--- Your assignment ---
Please report each line of the data below that contains "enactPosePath".

--- Data block ---
Segment Open

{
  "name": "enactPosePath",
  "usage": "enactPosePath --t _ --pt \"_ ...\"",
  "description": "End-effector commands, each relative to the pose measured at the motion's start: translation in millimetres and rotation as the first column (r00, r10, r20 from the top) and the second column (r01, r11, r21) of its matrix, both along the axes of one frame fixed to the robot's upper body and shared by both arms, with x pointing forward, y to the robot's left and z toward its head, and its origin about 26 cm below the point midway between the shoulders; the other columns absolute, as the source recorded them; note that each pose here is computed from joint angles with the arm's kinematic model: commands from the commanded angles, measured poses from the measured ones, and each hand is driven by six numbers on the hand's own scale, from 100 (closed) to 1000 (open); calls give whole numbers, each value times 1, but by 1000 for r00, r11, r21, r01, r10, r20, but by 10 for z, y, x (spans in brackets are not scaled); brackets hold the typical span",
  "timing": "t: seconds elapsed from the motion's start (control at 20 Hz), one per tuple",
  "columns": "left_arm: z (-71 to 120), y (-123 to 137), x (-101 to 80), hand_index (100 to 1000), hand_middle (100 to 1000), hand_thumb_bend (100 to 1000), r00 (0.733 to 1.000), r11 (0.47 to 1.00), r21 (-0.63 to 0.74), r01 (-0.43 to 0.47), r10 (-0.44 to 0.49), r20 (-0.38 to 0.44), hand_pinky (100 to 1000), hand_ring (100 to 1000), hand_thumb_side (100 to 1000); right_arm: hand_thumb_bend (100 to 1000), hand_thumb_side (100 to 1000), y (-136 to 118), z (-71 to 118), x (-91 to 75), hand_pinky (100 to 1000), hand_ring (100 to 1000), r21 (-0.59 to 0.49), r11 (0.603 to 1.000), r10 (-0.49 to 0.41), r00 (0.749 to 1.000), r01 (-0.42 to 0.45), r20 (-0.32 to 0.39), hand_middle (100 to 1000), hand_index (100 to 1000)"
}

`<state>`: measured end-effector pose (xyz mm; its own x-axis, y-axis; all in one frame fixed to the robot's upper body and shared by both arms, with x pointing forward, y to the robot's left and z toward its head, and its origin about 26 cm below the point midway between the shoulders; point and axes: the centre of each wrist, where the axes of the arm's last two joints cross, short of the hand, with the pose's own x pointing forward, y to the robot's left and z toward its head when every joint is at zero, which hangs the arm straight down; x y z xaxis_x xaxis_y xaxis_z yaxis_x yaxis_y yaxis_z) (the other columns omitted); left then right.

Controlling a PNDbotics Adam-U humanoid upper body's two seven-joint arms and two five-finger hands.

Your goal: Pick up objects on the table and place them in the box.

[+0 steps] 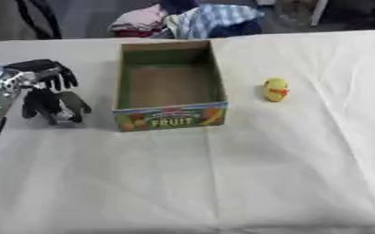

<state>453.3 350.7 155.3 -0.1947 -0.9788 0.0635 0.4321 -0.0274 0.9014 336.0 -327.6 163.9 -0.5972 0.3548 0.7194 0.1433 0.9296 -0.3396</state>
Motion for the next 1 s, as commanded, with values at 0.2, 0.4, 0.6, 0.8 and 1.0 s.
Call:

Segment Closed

--- Answer box ---
  "name": "enactPosePath",
  "usage": "enactPosePath --t _ --pt \"_ ...\"",

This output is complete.